Only the lines from the start of the entries up to and including the line with "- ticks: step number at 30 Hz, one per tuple" should be written out, exactly as they stand.

*** Data for analysis

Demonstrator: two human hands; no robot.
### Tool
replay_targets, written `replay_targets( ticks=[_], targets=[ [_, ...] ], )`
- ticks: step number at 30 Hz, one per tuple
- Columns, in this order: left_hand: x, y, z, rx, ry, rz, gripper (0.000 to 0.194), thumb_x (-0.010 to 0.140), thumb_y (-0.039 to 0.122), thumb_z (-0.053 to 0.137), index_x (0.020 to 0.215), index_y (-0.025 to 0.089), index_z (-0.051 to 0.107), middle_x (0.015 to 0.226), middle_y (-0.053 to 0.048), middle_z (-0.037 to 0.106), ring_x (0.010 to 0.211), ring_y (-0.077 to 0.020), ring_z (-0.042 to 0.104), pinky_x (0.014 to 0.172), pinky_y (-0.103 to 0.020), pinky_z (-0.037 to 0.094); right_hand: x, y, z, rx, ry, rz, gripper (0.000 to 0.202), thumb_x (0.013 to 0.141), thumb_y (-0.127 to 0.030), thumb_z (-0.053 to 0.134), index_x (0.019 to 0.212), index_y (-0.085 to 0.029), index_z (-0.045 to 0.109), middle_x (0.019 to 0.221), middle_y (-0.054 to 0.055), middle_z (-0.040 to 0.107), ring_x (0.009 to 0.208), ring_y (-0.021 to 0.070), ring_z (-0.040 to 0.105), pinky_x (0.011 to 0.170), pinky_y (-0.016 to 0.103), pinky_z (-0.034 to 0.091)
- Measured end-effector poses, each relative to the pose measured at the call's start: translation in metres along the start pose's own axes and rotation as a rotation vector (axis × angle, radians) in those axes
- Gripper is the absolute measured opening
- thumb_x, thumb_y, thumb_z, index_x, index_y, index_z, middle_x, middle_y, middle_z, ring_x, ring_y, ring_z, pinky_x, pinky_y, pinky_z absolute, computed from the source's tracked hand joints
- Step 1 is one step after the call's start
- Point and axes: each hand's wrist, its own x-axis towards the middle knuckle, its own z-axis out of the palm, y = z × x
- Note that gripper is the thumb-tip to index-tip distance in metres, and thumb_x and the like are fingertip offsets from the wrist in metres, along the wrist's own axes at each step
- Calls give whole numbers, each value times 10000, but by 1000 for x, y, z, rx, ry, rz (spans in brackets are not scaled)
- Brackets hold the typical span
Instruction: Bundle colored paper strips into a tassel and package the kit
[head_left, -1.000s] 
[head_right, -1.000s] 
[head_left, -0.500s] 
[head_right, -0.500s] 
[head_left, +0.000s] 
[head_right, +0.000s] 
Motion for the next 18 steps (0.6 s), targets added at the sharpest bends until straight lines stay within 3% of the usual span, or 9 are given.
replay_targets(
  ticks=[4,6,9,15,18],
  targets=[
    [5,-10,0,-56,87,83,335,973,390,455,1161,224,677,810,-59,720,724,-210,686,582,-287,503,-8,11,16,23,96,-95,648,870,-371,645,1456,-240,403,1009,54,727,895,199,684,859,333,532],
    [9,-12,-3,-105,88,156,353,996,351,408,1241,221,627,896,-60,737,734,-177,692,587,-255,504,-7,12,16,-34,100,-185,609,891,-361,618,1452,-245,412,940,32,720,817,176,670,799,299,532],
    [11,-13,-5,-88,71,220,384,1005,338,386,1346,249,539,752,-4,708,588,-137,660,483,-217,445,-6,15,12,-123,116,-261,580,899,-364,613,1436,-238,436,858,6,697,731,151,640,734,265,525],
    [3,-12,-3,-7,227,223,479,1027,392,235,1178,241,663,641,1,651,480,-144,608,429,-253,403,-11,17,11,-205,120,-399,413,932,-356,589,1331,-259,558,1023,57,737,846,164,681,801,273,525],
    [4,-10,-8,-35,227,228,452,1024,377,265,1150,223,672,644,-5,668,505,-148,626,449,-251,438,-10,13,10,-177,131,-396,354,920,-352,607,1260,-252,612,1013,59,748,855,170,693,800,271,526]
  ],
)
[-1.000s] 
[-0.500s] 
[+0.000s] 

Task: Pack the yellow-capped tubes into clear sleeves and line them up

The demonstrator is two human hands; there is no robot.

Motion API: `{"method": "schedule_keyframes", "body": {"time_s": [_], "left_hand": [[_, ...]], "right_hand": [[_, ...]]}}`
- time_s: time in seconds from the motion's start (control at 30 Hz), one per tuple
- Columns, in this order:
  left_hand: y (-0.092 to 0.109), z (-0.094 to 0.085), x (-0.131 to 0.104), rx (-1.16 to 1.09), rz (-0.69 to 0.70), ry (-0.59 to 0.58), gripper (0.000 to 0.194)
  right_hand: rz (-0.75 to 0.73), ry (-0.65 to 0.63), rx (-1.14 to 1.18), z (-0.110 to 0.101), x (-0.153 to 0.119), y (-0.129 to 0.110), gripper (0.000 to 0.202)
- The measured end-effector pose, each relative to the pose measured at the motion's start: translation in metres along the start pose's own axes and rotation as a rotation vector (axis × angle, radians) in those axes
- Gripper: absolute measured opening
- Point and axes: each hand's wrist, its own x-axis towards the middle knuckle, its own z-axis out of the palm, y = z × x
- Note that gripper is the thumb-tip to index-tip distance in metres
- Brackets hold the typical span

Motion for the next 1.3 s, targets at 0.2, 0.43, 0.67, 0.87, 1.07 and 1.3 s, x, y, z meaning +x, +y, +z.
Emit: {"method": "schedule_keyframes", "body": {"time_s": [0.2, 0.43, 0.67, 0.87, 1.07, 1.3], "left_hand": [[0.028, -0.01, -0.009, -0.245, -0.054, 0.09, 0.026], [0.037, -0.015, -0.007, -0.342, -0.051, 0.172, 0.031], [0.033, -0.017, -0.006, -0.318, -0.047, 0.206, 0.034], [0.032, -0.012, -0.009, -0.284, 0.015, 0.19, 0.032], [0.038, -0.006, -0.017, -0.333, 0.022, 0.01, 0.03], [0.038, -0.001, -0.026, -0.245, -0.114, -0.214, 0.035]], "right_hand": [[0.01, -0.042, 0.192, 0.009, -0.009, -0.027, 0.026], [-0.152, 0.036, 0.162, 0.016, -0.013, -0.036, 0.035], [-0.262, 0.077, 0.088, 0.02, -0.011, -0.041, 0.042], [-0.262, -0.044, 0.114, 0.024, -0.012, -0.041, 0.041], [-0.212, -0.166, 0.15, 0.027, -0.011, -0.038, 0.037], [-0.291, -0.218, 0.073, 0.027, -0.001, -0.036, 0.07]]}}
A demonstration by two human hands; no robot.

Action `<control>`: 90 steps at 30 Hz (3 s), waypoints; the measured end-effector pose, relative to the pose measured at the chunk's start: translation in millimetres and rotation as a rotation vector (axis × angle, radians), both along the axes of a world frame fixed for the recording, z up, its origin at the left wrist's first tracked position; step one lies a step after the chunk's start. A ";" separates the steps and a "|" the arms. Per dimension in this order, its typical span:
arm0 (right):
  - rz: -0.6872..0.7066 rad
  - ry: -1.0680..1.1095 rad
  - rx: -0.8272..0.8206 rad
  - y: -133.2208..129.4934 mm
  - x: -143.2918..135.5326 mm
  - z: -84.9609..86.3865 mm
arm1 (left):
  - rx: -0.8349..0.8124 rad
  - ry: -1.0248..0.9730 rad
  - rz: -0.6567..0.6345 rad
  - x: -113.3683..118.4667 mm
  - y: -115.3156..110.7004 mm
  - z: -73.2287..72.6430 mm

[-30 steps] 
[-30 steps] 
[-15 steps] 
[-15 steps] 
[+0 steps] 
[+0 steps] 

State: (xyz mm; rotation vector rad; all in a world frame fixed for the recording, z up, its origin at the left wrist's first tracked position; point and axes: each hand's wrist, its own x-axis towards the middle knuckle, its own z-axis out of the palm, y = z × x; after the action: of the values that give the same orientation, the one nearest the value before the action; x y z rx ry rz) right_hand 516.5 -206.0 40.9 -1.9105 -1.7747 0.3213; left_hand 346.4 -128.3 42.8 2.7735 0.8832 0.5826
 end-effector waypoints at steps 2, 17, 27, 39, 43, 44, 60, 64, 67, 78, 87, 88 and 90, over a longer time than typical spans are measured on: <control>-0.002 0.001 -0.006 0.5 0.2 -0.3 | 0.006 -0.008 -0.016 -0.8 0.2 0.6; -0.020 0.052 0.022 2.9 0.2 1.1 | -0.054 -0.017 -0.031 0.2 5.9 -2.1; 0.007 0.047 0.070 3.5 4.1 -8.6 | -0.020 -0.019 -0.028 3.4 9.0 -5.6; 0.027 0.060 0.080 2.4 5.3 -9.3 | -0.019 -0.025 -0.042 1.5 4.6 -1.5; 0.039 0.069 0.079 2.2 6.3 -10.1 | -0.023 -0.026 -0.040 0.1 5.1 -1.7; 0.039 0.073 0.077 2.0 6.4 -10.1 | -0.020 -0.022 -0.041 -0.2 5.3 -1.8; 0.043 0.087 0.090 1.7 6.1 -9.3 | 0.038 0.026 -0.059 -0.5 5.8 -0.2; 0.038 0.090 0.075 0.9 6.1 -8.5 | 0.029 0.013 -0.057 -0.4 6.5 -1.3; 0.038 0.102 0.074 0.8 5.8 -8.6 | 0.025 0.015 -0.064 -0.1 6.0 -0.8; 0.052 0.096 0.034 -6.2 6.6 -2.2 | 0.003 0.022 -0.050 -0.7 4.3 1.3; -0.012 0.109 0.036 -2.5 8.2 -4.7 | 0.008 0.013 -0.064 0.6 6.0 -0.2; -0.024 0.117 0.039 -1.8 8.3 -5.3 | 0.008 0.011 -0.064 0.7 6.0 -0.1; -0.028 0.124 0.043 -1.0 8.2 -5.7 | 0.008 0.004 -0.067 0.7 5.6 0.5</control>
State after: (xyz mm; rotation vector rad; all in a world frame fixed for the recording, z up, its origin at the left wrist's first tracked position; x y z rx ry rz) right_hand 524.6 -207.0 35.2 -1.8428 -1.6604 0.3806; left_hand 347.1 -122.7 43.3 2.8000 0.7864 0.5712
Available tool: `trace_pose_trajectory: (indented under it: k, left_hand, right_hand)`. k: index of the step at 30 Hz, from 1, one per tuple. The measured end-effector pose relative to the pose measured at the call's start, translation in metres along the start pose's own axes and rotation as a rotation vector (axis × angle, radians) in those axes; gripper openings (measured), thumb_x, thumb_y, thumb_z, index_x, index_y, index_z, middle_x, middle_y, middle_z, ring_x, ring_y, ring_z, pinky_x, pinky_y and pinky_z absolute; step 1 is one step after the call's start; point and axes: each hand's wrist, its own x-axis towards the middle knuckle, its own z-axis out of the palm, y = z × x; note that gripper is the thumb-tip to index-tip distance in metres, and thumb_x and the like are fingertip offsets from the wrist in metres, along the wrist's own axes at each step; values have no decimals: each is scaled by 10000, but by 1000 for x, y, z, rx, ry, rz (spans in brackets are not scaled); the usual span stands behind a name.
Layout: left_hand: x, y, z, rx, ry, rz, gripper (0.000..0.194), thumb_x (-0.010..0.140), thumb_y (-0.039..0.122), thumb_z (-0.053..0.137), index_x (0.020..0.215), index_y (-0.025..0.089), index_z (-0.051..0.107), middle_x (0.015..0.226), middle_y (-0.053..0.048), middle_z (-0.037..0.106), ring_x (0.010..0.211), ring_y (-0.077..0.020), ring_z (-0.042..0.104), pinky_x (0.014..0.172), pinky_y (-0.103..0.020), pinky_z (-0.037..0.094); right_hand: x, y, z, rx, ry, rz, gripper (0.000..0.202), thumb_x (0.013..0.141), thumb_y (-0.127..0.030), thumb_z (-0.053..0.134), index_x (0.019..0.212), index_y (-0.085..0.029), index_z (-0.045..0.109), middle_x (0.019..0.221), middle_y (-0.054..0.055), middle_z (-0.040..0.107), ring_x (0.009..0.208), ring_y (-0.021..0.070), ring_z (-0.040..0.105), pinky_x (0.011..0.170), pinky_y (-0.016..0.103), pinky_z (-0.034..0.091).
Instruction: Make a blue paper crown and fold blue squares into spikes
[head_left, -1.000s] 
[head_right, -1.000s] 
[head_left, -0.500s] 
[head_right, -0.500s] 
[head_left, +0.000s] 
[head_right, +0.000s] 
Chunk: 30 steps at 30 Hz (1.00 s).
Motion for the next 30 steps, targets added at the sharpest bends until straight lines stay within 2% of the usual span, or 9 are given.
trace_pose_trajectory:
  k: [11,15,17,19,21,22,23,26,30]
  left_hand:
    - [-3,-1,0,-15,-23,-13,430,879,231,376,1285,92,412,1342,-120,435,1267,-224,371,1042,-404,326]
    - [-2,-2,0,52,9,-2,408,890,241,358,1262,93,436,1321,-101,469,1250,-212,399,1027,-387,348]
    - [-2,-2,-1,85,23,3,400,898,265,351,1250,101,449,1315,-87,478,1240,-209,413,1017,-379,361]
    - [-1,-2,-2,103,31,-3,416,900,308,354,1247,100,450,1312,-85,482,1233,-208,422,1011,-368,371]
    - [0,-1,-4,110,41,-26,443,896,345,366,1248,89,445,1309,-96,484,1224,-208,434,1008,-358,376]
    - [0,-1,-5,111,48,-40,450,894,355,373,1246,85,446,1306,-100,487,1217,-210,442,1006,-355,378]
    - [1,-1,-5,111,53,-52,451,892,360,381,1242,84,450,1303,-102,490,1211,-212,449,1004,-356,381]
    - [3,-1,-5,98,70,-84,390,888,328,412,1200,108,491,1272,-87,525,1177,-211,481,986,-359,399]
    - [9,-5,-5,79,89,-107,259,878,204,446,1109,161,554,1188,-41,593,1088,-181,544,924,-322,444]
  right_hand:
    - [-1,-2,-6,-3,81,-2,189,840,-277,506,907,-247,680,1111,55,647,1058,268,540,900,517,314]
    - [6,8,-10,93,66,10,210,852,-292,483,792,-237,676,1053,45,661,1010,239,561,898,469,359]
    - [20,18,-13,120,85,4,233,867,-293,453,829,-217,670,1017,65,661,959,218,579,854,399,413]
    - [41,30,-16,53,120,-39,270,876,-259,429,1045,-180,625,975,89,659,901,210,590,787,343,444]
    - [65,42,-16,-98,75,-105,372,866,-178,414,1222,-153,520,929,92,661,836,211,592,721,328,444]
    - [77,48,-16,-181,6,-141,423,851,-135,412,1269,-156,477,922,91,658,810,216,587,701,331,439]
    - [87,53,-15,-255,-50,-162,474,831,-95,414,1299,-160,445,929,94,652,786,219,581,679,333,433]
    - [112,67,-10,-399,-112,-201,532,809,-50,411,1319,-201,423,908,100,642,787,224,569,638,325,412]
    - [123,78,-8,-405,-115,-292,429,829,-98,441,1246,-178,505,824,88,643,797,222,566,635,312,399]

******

### [Response]
Demonstrator: two human hands; no robot.
### Tool
replay_targets, written `replay_targets( ticks=[_], targets=[ [_, ...] ], )`
- ticks: step number at 30 Hz, one per tuple

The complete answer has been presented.